Enhancement of electric arc furnace with body rotation for energy saving in steelmaking industry

Daido Steel Co., Ltd.

Outline

Electric furnace steelmaking, which produces steel from steel scrap, is positioned as the final step of the venous system in the resource recycling cycle of iron. The electric furnace (hereinafter referred to as the arc furnace or as the furnace) for melting scrap supplies melting energy to the scrap by arc discharge of a large current generated between the electrode suspended from the roof of the furnace and the scrap, but the scrap at a distance from the electrode (hereinafter referred to as cold spot) does not reach sufficient heat, uneven melting state occurs in the furnace. In order to overcome the disadvantages of conventional measures such as the installation of auxiliary burners near the cold spots, such as the mass consumption of fossil fuels and low thermal efficiency, the idea of rotating furnace body was introduced, which eliminated the cold spots without the use of auxiliary burners and reduced the electric power consumption by 4.9%. Daido Steel challenge to reduce CO₂ emissions throughout the electric furnace steelmaking industry by disseminating and expanding sales of arc furnaces with furnace body rotation mechanisms (trade name: STARQ^®).

Description

There are two types of crude steelmaking methods which are widely used in industry: the converter steelmaking and the electric furnace steelmaking. Among them, the electric furnace steelmaking is a method to produce steel products using scrap as a raw material, where the scrap is molten under high-temperature heat caused by an arc discharge between the graphite electrode at the roof and the scrap at the bottom of the furnace.

Electric furnace steelmaking mills contribute to the domestic recycling-oriented society by taking on almost all of the domestic use (about 70%) of about 40 million tons of scrap annually, and play a role in resource security in our country with poor resources.

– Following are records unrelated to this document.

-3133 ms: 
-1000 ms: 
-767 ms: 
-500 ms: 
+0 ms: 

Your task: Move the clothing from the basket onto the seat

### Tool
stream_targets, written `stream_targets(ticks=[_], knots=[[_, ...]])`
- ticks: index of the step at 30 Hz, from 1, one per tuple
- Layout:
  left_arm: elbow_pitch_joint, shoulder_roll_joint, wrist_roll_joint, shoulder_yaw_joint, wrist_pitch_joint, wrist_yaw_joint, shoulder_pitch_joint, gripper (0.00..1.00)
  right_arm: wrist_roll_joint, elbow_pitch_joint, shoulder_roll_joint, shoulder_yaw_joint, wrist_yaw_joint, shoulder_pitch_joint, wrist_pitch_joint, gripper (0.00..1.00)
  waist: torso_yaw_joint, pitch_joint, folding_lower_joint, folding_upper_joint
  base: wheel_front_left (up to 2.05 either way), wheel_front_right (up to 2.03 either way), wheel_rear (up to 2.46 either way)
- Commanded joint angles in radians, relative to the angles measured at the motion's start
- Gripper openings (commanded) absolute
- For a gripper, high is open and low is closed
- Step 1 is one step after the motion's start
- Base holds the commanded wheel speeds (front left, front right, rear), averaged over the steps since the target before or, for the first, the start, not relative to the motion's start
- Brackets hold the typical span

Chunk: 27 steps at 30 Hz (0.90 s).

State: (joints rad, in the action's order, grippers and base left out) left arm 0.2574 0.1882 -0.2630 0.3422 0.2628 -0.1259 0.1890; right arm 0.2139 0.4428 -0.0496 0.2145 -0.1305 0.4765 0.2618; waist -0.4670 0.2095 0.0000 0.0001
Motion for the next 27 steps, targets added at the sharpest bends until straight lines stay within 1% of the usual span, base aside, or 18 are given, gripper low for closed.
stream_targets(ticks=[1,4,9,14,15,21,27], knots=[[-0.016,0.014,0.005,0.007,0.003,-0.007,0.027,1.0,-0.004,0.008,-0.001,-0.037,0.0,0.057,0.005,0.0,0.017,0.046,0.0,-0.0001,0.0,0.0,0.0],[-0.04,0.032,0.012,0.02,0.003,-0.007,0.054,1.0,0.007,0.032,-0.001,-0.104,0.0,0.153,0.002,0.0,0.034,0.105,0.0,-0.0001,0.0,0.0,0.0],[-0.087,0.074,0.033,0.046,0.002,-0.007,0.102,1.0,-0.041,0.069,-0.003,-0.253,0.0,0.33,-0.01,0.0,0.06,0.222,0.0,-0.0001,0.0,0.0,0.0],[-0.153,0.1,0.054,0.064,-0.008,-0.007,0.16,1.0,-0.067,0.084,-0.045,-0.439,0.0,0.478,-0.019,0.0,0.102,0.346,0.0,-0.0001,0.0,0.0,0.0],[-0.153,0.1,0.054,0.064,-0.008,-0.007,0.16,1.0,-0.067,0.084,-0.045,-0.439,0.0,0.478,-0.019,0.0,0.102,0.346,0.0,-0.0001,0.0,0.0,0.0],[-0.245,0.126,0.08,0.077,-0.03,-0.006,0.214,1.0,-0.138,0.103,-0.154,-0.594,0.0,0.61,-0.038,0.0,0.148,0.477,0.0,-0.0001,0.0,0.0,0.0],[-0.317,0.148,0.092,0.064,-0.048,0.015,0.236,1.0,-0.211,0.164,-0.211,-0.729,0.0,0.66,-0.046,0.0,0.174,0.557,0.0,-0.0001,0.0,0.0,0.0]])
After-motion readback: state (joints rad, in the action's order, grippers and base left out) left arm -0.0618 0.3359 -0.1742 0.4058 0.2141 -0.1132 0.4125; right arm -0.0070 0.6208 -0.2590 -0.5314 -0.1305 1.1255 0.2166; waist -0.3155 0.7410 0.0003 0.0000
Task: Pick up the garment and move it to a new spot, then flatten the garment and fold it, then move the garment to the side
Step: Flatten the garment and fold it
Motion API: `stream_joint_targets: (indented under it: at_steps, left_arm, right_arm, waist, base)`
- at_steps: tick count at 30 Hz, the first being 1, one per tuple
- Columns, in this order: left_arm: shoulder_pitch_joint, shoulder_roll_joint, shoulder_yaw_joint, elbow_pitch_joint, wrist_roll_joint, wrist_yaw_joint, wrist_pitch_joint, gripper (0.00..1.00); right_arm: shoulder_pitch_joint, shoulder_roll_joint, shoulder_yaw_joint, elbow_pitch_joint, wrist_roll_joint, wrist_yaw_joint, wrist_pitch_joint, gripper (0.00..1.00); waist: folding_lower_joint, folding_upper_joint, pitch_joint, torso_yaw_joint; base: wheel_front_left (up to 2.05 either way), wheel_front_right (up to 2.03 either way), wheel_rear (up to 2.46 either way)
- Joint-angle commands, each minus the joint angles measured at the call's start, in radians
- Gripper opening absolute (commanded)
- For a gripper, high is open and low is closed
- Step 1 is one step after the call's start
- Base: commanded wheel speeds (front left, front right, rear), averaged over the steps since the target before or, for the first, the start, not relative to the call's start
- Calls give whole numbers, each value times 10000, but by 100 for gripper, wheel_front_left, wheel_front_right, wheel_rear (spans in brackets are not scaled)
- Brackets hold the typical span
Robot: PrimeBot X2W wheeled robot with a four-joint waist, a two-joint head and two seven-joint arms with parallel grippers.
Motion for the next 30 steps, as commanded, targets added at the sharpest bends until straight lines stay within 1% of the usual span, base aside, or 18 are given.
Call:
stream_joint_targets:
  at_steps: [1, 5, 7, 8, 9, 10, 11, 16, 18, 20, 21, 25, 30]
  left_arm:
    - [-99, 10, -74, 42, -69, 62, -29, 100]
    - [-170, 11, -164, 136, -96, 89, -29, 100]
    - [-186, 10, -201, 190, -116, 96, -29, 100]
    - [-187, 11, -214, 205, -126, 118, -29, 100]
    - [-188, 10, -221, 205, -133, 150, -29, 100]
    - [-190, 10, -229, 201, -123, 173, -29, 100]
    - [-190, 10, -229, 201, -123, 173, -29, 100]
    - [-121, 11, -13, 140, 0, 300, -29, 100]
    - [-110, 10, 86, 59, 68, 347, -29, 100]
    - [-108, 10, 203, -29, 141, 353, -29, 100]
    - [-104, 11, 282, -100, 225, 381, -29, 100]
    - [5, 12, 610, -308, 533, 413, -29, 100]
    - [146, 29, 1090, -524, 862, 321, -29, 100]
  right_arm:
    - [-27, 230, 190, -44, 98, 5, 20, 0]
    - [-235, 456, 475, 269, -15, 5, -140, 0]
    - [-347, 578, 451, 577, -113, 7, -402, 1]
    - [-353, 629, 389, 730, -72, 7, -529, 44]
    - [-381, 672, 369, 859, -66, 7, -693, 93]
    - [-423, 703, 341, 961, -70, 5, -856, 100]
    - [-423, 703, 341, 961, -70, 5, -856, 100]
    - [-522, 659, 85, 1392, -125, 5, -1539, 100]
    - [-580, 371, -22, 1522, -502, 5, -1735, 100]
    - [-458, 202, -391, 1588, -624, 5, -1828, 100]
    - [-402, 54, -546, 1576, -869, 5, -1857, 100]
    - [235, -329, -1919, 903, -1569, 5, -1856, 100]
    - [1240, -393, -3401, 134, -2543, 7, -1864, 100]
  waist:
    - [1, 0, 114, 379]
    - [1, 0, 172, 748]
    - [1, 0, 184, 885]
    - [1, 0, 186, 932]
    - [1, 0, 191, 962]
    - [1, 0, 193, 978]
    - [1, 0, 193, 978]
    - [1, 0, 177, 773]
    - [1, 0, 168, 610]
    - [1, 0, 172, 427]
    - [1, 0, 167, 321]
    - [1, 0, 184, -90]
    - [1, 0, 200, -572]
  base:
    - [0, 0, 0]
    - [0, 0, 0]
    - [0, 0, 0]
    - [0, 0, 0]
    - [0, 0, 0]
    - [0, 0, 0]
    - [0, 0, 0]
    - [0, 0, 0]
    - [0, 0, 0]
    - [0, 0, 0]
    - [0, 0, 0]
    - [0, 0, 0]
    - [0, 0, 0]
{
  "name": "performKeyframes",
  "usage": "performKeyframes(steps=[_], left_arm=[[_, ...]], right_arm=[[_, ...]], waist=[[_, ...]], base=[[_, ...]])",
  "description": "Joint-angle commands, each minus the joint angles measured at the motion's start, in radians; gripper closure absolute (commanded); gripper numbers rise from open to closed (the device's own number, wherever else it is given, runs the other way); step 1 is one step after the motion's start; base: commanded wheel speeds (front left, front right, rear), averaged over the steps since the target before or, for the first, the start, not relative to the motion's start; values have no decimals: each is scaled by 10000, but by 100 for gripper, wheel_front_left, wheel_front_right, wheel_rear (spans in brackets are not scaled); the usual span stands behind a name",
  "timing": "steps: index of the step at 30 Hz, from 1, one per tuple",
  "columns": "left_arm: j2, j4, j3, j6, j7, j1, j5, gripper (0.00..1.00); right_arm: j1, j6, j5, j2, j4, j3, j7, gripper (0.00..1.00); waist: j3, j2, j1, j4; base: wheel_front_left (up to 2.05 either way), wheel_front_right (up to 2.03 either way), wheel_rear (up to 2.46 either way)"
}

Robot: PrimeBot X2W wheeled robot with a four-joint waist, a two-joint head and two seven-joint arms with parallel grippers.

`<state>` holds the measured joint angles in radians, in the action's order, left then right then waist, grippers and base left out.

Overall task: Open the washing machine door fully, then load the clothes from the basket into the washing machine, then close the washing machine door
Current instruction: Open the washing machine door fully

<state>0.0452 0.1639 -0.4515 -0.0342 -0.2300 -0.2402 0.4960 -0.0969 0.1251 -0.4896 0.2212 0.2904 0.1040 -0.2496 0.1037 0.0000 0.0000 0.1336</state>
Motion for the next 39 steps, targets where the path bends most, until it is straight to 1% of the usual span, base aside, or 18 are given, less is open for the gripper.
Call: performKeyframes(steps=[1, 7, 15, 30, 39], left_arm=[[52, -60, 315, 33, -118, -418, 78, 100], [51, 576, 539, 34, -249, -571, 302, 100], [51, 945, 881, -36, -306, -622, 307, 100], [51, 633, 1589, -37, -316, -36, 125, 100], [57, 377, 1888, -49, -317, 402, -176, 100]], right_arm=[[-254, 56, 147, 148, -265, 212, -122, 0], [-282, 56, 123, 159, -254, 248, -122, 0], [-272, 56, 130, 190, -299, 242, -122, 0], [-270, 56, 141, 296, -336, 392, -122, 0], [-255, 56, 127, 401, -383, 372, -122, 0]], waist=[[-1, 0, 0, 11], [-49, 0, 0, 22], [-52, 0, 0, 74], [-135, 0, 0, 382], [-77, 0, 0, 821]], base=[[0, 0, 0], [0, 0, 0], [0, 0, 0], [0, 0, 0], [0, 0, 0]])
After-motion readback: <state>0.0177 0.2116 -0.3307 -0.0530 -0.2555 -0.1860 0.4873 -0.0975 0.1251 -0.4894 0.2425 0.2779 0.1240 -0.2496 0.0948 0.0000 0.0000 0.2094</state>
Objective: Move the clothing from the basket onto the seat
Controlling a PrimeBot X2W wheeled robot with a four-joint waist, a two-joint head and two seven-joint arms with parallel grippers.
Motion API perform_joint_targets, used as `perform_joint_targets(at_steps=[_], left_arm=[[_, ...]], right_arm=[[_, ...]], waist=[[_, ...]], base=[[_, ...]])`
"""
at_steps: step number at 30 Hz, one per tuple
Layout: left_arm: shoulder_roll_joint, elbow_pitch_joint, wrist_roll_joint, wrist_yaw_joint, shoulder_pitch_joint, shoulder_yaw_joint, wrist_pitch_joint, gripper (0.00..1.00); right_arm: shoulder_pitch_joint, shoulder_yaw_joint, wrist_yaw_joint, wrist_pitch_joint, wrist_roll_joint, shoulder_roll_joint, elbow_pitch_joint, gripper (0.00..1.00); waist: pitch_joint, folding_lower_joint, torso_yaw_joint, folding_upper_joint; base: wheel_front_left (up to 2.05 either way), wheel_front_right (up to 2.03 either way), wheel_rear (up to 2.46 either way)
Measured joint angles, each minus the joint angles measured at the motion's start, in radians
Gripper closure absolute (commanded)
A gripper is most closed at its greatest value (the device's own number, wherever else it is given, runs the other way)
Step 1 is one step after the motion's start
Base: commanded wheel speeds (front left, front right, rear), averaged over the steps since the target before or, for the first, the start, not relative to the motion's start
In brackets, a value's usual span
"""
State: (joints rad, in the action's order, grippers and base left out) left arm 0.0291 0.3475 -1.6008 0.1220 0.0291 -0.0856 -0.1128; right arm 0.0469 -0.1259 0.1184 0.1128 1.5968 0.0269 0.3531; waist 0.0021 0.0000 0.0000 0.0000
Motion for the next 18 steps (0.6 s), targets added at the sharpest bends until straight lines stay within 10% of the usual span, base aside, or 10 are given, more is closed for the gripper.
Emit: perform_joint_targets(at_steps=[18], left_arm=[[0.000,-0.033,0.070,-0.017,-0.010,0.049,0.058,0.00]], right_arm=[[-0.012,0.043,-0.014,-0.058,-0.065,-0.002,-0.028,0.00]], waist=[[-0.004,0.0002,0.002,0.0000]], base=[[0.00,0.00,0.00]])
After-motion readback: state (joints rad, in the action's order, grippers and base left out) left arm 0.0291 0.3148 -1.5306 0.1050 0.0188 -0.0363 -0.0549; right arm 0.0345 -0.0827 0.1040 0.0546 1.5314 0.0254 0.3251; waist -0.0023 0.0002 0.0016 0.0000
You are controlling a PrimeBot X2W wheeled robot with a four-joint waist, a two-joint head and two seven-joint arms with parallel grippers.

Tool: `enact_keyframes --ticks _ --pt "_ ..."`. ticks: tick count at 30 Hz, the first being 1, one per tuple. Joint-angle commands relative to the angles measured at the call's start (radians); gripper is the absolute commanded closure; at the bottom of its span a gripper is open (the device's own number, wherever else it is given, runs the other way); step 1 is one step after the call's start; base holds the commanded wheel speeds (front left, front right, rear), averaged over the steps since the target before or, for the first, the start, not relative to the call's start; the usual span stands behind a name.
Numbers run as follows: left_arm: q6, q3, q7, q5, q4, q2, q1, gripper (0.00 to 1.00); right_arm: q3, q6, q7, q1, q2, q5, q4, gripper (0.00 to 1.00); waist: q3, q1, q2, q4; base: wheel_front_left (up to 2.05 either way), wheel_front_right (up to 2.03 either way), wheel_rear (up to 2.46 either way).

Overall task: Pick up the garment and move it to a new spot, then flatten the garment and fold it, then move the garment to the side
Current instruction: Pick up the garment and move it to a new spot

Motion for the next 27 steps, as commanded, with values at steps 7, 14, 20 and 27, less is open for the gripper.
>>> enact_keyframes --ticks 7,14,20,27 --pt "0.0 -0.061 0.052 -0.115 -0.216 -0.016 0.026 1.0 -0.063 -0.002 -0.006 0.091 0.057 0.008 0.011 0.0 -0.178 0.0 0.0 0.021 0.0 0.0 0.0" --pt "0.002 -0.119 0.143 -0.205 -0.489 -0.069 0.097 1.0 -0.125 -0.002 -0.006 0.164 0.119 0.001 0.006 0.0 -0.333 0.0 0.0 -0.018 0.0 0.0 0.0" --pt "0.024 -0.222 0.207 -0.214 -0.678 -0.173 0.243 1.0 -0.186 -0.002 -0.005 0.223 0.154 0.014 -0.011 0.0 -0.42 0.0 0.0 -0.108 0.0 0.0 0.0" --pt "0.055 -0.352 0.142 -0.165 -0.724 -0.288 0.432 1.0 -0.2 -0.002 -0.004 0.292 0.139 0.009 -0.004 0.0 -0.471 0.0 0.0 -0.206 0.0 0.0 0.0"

On the other hand, it is also an electric power-consuming industry that consumes about 15 billion kWh annually, and it is required to continuously strive to save energy or reduce CO₂ emissions.

A three-phase AC arc furnace, which is a typical arc furnace, has 3 electrodes located at a triangle position, some amount of scrap will not be molten near the cold spots. Conventionally, auxiliary burners have been installed around cold spots to prevent melting residue, but there are problems such as 1) lower heat efficiency of burner flame than arc discharge, 2) additional running cost caused by burner fuel, and 3) higher maintenance costs to repair the water-cooled panels and refractories on furnace wall damaged by rebounding of burner flames, where those problems are much more remarkable by recent evolution such as enlargement of furnaces for further productivity and as high voltage and high power operation.

A thought itself of physically rotating furnace body in order to move cold spots is an old idea. However, there has been no practice in the world-wide because of the difficulty of rotating furnace body of several hundred tons not to interfere with surrounding structures and pipes and wires. STARQ^® that Daido Steel have developed this time has a simple construction that uses a hydraulic motor to drive the roller bearings installed directly under furnace body as a consequence of various studies, ensuring durability and maintainability. The first STARQ^® was installed at our Chita Plant (Tokai City, Aichi Prefecture) in 2013.

The proven effects of STARQ^® are as following.

1) Since direct visual observation of cold spots is difficult, the water temperature increase of the water-cooled panels placed on the upper inner wall of furnace body was measured as an alternative index for scrap melting and dropping conditions, and it was confirmed that the dispersion of the numerical values in the circumferential direction was greatly improved, that is, the cold spots were decreased.

2) The reduction of cold spots resulted in a 5.2% reduction in power-on time and a 4.9% reduction in electric power consumption.

3) By decrease of excessive heat input to conventional hot spots, erosion of refractories around the hot spots was also suppressed, and the repair cost was 16% reduced.

4) Due to the continuous minor improvements, such as furnace body rotation angle and rotation pattern optimization, further benefits have been proven such as the power-on time 6.1% reduced, and the electric power consumption 6.3% reduced.

Daido have three arc-furnaces at the Chita Plant in addition to the installation of this time. By introducing STARQ^® in line with these renewal times, we will take on the challenge of further reducing CO₂ emissions.

In our another business segment of furnace engineering, Daido have already received orders of STARQ^® from two customers, where we have started both projects in designing and manufacturing for the customers' start of production in 2021 and 2022. Daido Steel hereby declare the grand challenge of expanding the energy-saving effects of STARQ^® in the world-wide electric furnace steelmaking industry and responding to the social demand for CO₂ emission reduction by adapting STARQ® to both new construction and remodeler.